现在,我们已经成功搭建了 1 个 RAG 问答机器人。

向问答机器人提问

向问答机器人提问:“如果数据量较小,应该在 Jupyter Notebook 中使用哪个版本的 Milvus?”

question = 'Which Milvus should I choose if I want to use in the jupyter notebook with a small scale of data?'chatbot.chat_with_rag(question)

答案如下:

Based on the context provided, you should choose Milvus Lite if you want to use it in a Jupyter Notebook with a small scale of data. Milvus Lite is specifically designed for rapid prototyping and local development, offering support for quick setup and experimentation with small-scale datasets on your machine. It is lightweight, easy to install, and integrates seamlessly with Google Colab and Jupyter Notebook.

知识库中的原文如下:

As the name suggests, Milvus Lite is a lightweight version that integrates seamlessly with Google Colab and Jupyter Notebook. It is packaged as a single binary with no additional dependencies, making it easy to install and run on your machine or embed in Python applications. Additionally, Milvus Lite includes a CLI-based Milvus standalone server, providing flexibility for running it directly on your machine.

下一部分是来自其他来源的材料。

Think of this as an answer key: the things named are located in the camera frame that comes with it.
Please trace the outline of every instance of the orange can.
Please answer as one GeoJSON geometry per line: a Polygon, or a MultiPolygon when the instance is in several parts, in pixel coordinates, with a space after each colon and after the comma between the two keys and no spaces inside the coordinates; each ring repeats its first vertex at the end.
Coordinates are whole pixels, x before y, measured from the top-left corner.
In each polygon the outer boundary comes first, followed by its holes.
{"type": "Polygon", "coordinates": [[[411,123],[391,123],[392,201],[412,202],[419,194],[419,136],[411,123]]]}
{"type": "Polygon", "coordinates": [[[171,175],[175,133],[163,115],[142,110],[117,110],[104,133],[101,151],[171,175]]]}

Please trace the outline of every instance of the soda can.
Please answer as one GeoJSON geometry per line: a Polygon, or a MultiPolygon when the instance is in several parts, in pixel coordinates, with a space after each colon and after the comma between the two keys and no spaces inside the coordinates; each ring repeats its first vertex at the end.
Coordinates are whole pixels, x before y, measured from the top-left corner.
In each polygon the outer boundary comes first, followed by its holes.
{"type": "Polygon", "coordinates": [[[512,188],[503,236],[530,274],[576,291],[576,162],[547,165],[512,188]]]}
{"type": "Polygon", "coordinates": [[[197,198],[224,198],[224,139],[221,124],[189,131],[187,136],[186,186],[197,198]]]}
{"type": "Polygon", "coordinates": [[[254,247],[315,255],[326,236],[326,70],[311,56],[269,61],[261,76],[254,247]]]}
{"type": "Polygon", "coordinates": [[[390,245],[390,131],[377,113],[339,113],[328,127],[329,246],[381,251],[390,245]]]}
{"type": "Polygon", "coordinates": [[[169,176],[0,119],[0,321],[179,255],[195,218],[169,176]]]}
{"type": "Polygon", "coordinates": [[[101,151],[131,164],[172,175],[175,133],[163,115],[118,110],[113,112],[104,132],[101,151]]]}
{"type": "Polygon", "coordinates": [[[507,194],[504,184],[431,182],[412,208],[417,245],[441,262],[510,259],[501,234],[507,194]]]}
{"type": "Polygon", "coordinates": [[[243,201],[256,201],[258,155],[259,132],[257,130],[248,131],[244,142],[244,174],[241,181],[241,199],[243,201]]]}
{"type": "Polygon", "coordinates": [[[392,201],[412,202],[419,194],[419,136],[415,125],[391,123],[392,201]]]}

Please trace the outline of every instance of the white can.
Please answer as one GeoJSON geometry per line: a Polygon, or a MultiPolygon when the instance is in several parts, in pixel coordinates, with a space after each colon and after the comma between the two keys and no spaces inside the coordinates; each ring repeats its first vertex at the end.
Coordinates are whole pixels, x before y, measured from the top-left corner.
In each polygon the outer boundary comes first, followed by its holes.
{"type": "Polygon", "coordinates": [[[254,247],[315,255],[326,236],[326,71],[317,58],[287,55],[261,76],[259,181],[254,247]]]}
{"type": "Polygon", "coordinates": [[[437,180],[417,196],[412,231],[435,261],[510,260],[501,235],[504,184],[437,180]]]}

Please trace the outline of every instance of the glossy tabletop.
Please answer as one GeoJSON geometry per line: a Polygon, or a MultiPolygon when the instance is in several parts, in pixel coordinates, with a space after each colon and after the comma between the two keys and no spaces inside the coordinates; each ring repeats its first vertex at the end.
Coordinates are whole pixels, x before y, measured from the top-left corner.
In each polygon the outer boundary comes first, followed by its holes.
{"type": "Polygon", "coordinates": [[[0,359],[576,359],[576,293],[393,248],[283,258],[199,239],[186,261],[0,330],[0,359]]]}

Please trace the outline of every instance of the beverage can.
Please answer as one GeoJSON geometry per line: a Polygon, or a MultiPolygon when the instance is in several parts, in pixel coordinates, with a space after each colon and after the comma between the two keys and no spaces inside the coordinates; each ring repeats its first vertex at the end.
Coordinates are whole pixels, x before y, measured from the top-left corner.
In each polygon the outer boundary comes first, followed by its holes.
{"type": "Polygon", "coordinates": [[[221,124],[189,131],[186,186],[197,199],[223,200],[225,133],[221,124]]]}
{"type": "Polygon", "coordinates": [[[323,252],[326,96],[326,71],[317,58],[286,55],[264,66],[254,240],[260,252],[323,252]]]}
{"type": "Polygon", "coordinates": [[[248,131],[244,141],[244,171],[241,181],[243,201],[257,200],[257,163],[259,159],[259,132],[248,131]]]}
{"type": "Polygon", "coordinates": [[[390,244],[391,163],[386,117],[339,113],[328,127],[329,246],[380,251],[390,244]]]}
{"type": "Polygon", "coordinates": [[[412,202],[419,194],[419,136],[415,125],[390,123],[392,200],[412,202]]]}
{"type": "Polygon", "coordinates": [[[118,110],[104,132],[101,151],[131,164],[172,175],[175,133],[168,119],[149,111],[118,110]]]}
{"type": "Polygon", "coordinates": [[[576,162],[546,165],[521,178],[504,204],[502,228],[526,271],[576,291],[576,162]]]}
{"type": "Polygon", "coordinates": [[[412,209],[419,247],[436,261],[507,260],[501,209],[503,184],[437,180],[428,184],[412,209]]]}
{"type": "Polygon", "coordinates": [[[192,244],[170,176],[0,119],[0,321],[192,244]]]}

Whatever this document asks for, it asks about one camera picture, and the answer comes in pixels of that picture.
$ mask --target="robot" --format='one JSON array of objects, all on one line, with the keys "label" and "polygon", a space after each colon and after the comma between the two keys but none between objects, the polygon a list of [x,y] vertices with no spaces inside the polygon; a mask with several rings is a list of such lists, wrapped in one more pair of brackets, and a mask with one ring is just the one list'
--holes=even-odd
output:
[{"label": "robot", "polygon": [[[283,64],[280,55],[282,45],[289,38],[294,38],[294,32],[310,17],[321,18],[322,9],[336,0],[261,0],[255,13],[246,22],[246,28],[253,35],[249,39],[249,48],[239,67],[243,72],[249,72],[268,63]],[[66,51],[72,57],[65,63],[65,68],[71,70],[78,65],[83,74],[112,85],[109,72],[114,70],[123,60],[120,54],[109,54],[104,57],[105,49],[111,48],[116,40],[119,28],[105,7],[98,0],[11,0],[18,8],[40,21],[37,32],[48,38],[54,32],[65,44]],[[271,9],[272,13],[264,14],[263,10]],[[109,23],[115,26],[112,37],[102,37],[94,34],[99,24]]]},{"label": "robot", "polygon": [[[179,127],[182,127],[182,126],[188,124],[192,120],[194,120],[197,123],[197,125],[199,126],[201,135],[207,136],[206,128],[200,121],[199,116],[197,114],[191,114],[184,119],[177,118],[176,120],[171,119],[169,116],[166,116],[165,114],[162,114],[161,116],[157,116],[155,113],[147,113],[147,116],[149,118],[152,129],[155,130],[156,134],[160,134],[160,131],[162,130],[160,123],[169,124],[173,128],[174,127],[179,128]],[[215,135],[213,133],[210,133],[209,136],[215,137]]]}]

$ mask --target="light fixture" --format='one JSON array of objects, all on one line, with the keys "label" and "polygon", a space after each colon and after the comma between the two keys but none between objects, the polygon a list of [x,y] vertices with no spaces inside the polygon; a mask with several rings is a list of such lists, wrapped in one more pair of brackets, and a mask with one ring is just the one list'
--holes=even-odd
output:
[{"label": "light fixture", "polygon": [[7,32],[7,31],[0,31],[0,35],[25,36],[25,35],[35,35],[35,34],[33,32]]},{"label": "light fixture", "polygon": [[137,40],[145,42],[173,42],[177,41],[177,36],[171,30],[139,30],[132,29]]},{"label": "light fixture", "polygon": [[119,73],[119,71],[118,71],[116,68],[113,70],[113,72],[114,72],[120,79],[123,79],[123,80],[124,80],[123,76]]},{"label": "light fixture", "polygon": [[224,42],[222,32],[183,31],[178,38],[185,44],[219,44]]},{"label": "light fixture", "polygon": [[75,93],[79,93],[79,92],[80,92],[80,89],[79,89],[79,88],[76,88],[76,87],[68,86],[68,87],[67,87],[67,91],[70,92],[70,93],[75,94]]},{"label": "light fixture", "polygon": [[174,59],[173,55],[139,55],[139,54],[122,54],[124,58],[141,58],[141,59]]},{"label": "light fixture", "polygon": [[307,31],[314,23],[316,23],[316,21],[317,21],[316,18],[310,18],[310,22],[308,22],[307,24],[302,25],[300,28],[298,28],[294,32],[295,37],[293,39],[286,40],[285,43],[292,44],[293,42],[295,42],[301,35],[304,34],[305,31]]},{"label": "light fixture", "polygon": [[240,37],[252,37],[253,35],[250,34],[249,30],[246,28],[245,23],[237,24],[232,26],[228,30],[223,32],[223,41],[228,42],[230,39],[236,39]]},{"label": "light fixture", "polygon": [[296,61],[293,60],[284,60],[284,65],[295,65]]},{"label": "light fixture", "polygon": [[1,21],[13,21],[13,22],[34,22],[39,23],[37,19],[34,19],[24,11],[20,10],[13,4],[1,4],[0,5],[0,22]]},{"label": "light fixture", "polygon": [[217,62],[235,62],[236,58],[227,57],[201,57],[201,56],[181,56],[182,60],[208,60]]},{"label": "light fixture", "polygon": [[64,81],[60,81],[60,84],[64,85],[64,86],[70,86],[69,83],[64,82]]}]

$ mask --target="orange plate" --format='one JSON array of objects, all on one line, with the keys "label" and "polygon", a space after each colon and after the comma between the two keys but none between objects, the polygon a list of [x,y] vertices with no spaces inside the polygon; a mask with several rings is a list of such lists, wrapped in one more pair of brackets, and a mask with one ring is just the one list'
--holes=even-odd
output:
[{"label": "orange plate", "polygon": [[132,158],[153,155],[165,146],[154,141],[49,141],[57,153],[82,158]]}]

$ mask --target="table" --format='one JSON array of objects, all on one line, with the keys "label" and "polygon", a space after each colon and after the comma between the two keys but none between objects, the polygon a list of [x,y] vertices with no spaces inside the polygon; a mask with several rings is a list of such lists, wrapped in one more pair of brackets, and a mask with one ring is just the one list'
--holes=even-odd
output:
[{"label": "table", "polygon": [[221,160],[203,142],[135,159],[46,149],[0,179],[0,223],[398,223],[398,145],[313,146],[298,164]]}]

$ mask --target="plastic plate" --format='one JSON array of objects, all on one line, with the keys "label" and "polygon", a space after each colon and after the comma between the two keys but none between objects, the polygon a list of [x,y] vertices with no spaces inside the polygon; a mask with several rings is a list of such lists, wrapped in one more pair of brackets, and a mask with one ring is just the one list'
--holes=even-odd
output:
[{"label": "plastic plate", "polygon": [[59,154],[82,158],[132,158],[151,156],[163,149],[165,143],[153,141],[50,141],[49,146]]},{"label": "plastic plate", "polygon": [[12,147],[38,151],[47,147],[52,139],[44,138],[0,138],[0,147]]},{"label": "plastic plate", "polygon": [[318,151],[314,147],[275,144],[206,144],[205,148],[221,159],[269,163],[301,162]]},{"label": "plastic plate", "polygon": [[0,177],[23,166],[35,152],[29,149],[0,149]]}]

Whether you embed it within your Python code or utilize it as a standalone server is entirely up to your preference and specific application requirements.

对比答案和原文,可以发现 RAG 问答机器人提供了十分准确的回答。

让我们再次提出同一个问题,但此次不使用 RAG 能力。

chatbot.chat_without_rag(question)

答案如下:

If you are working with a small scale of data in a Jupyter notebook, you may want to consider using Milvus CE (Community Edition). Milvus CE is a free and open-source vector database that is suitable for small-scale projects and experimentation. It is easy to set up and use in a Jupyter notebook environment, making it a good choice for beginners or those working with limited data. Additionally, Milvus CE offers a range of features and functionalities that can help you efficiently store and query your data in a vectorized format.

通过答案不难发现,如果不使用 RAG 能力,问答机器人旧会产生幻觉

总结

我们在本教程示例中成功搭建了一个 RAG 问答机器人。我们通过使用 Pipelines 为问答机器人注入了领域知识(domain knowledge),最终生成了准确的回答。